Stored entries:
>>>
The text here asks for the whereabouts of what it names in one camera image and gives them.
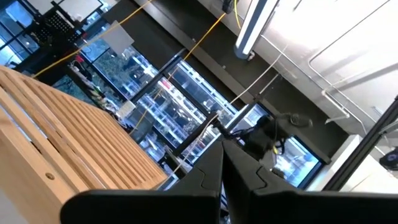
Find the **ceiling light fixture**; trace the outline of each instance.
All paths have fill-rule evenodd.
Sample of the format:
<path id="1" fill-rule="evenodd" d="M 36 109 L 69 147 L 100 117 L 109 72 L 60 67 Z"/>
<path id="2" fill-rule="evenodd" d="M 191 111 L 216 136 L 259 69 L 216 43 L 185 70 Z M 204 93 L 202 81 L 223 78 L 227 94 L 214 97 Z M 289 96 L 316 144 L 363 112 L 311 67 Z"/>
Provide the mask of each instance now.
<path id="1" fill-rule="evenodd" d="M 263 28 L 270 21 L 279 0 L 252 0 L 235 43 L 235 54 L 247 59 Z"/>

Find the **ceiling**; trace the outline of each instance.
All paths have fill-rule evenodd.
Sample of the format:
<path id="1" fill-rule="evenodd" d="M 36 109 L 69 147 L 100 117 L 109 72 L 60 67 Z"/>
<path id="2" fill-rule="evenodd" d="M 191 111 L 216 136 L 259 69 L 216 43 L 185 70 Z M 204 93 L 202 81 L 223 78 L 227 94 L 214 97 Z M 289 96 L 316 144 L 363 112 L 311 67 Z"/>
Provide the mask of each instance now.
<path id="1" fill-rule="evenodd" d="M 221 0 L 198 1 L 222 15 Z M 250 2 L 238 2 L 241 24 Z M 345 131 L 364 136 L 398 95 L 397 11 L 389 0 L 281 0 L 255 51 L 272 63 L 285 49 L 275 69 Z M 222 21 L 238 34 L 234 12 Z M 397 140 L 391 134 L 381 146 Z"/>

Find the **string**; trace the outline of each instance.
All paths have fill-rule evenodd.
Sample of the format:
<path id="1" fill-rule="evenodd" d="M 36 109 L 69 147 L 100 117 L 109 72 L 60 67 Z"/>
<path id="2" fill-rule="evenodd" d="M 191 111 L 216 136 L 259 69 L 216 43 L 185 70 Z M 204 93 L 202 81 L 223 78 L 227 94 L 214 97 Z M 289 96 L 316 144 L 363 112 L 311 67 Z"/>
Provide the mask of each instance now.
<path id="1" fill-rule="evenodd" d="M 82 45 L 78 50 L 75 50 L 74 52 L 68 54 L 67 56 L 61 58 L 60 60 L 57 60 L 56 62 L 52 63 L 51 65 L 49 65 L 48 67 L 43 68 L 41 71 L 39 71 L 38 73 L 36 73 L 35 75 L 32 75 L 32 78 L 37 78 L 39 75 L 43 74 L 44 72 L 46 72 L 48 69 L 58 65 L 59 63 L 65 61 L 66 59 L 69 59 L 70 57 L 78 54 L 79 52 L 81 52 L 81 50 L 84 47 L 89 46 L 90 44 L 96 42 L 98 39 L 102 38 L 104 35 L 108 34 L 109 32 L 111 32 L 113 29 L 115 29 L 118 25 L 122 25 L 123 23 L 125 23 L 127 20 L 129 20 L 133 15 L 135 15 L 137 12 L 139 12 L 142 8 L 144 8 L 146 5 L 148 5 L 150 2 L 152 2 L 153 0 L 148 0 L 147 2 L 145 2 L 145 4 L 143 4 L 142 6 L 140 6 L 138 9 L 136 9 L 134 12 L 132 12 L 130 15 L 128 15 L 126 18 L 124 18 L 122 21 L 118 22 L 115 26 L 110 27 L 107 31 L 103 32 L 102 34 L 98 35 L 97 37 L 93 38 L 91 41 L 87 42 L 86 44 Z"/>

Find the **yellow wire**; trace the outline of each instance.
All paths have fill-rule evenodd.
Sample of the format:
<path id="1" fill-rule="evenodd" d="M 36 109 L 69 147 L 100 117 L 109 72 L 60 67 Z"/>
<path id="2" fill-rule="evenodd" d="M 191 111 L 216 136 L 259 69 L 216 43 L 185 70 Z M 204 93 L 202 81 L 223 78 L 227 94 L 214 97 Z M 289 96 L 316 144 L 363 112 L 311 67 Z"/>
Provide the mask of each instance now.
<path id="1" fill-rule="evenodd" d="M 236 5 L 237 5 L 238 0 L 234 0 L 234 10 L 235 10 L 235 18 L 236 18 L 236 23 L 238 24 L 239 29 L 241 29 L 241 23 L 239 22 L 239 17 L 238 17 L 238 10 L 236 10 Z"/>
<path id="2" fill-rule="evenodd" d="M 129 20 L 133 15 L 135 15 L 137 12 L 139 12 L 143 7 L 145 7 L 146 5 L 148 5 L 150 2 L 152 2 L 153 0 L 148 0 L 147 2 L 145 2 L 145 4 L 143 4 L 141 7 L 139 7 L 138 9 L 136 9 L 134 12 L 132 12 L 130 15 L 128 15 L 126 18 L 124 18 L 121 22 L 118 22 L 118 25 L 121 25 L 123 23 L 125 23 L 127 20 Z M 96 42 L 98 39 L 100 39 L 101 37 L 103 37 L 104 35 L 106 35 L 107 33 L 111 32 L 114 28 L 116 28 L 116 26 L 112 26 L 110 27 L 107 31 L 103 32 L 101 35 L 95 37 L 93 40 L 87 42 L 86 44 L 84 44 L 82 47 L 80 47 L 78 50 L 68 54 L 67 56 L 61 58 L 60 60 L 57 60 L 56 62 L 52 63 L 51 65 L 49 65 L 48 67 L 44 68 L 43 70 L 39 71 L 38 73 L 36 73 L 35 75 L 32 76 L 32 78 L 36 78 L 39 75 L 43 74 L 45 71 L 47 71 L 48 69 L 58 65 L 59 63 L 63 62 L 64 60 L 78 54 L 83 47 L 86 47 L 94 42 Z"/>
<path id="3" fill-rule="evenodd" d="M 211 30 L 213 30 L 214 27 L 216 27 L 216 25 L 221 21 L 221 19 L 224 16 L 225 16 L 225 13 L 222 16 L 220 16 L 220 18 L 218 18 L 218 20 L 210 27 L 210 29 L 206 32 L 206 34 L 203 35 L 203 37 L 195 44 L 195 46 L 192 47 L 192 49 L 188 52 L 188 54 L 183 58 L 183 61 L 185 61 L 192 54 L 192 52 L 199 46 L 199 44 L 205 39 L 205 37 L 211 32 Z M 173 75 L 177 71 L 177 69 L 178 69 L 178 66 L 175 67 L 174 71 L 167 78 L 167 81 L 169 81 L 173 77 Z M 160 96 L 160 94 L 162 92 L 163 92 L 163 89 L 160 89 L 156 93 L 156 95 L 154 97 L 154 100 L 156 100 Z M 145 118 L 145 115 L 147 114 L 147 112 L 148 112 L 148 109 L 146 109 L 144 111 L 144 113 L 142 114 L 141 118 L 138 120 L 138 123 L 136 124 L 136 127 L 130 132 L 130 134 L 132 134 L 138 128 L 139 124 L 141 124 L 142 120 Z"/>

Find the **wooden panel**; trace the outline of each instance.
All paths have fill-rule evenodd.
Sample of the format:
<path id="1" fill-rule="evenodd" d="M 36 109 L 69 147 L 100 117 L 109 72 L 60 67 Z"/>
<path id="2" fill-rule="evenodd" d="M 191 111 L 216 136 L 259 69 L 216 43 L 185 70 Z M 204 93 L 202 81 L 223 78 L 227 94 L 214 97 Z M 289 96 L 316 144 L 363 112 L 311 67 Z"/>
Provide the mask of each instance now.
<<<
A single number is required: the count of lines in the data above that include the string "trace".

- _Completed task_
5